• _EXERCISE_: Take the lines below between the one holding "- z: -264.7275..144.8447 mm" and the one holding "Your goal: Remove", inclusive, and copy them exactly. Add nothing.

------

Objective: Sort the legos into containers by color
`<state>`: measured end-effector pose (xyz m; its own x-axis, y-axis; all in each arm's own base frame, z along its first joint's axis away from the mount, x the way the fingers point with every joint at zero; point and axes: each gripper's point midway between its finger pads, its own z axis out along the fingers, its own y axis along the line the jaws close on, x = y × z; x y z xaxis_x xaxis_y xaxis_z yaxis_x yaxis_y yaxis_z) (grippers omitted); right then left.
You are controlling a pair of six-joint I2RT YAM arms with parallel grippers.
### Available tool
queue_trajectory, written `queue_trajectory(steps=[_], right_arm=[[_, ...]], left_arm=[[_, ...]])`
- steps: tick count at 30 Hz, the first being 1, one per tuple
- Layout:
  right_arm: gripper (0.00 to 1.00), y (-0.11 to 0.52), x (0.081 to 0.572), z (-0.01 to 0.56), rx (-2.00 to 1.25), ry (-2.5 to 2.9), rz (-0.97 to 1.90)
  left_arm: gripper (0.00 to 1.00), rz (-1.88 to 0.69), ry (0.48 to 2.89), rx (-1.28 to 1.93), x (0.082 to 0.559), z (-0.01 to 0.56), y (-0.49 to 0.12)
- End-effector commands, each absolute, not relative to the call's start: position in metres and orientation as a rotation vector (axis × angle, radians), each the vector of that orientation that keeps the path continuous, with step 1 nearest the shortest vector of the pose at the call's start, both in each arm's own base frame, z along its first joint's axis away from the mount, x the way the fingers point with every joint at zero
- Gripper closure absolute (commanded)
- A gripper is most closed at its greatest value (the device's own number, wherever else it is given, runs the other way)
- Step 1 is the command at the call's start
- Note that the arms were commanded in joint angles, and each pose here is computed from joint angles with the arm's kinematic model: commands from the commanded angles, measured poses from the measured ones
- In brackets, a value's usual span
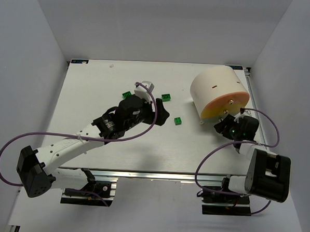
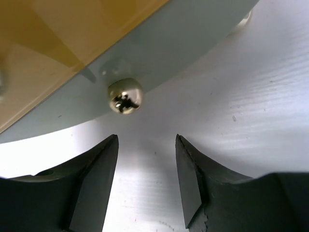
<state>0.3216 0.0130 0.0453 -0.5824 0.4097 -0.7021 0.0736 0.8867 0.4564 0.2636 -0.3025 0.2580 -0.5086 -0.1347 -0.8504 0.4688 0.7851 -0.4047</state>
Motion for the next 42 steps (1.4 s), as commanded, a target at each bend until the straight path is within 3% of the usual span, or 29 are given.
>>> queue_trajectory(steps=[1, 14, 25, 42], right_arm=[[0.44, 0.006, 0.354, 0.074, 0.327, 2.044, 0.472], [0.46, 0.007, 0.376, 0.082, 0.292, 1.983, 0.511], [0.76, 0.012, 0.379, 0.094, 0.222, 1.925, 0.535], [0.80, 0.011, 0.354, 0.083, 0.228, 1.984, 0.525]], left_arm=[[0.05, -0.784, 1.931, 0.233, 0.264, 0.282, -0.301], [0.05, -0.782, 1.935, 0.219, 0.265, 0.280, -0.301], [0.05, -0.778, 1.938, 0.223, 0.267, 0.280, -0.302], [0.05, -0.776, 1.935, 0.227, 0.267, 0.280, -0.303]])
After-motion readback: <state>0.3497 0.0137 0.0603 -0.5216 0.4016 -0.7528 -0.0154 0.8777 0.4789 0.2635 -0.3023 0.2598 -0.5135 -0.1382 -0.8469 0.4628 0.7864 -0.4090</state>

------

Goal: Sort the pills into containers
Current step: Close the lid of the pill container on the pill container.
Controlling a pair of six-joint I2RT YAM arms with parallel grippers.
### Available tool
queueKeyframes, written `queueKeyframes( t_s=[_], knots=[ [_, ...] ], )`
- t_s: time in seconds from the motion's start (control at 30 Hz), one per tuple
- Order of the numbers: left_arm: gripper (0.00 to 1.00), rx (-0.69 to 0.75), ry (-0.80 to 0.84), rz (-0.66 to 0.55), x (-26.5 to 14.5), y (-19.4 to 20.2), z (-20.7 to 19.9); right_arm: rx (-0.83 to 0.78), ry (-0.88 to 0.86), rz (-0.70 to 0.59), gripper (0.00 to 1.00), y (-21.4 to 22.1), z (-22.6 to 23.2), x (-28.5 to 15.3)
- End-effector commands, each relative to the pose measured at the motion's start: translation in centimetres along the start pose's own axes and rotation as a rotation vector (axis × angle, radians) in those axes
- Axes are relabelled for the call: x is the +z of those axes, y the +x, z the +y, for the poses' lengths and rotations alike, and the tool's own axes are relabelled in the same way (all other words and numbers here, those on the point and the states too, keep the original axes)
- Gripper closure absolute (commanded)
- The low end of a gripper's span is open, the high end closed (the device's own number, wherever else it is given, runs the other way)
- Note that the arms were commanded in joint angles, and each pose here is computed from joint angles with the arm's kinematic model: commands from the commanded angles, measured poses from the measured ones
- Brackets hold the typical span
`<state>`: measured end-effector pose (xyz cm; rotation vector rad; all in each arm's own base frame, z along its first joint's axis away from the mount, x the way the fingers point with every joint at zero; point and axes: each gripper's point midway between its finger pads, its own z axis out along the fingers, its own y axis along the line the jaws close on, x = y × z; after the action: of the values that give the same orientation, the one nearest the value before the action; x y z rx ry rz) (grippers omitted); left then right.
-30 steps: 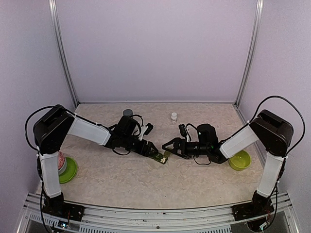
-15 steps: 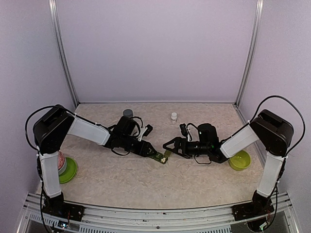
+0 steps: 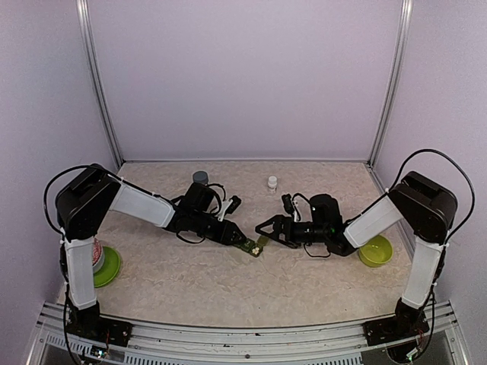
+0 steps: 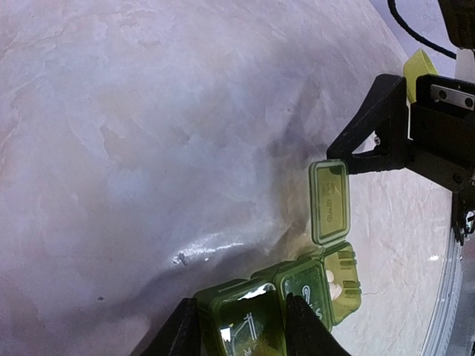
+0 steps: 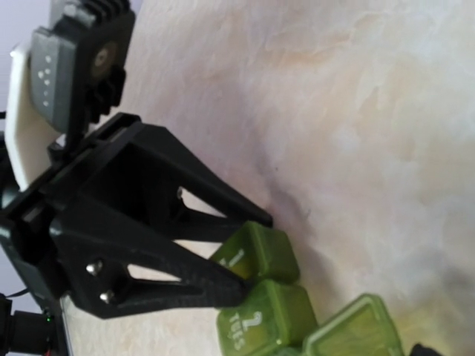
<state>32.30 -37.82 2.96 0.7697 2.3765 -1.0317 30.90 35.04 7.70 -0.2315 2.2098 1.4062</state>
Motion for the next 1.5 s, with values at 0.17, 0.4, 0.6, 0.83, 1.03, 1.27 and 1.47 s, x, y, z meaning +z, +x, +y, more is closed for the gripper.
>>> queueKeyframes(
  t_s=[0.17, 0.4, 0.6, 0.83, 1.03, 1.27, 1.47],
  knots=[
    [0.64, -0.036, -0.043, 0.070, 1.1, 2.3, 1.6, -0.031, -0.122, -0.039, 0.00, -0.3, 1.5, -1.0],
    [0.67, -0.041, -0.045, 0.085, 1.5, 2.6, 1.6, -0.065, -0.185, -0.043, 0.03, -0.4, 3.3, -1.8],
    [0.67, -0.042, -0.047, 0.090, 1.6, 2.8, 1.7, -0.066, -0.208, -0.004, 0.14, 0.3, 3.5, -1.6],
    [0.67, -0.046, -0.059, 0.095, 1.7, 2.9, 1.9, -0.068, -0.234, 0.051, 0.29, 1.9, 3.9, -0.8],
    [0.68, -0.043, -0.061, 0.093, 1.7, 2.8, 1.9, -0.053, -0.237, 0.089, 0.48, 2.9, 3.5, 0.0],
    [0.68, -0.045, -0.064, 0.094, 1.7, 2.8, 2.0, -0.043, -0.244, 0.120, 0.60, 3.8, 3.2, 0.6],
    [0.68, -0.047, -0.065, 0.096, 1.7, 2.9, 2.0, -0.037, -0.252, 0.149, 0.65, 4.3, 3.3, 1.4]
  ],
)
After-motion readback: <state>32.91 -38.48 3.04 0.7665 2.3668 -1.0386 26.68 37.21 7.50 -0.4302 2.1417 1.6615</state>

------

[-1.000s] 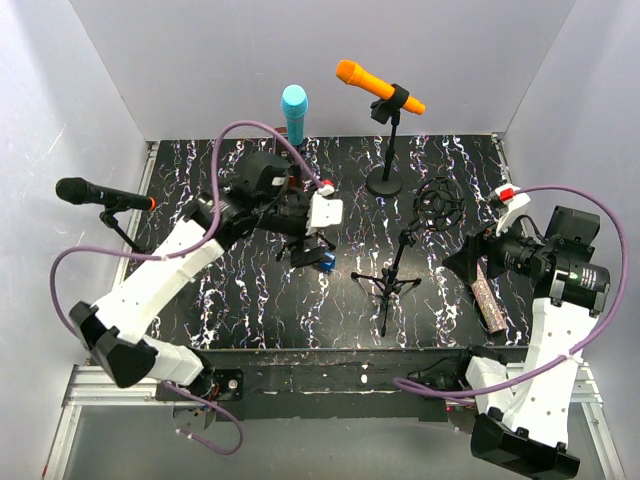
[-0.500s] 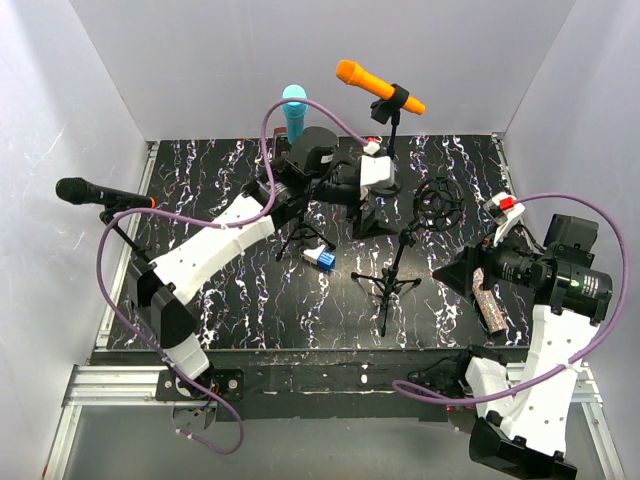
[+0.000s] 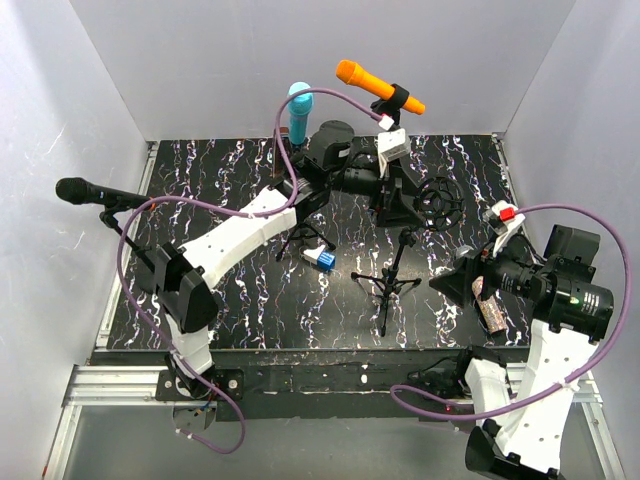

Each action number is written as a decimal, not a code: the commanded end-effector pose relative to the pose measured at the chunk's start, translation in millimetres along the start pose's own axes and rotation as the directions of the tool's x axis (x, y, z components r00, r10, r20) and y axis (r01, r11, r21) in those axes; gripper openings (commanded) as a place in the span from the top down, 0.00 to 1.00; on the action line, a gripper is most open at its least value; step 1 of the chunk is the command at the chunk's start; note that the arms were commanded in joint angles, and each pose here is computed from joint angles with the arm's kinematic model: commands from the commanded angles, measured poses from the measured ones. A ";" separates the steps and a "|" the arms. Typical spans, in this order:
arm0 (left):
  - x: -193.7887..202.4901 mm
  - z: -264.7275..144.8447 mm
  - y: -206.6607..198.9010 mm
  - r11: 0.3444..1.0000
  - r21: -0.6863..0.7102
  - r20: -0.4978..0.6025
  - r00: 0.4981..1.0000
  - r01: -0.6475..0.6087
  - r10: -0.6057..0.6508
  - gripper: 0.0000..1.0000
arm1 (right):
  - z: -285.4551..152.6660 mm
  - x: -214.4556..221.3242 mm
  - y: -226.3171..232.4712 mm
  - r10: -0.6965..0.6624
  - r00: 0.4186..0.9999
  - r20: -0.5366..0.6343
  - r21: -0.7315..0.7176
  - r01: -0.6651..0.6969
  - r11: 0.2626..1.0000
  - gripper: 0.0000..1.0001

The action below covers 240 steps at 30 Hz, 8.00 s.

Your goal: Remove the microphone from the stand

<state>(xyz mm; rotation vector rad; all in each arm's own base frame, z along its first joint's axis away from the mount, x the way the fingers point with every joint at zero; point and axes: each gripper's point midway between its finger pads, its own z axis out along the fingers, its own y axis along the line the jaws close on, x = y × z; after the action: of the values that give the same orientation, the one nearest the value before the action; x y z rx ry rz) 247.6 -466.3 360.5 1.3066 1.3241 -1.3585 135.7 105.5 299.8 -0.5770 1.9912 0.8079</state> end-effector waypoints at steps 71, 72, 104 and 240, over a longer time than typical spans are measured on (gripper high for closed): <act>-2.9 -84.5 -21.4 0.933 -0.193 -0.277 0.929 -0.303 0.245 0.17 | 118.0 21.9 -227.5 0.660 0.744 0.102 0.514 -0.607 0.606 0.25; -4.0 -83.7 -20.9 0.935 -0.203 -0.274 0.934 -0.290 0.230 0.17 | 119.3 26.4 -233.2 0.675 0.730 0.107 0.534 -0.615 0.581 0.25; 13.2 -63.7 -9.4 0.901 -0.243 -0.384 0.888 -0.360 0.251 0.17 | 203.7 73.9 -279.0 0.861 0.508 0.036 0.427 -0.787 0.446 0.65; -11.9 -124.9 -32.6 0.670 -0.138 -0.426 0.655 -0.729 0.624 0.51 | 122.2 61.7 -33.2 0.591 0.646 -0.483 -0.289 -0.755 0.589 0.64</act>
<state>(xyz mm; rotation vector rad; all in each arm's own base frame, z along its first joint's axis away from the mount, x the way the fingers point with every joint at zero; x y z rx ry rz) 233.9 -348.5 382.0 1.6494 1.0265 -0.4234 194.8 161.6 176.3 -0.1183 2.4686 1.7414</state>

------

• _FINAL ANSWER_:
  - z: -264.7275..144.8447 mm
  - y: -206.6607..198.9010 mm
  - r11: 0.3444..1.0000
  - r21: -0.6863..0.7102
  - r20: -0.4978..0.6025
  - r00: 0.4981..1.0000
  - r01: -0.6475..0.6087
  - r10: -0.6057..0.6508
  - gripper: 0.0000..1.0000
arm1 (right):
  - z: -285.4551..152.6660 mm
  - x: -214.4556..221.3242 mm
  - y: -226.3171..232.4712 mm
  - r10: -0.6965..0.6624
  - r00: 0.4186..0.9999
  - r20: -0.5366..0.6343
  - r21: -0.7315..0.7176
  - r01: -0.6651..0.6969
  - r11: 0.2626..1.0000
  - gripper: 0.0000..1.0001

The action below covers 240 steps at 30 Hz, 8.00 s.

Your goal: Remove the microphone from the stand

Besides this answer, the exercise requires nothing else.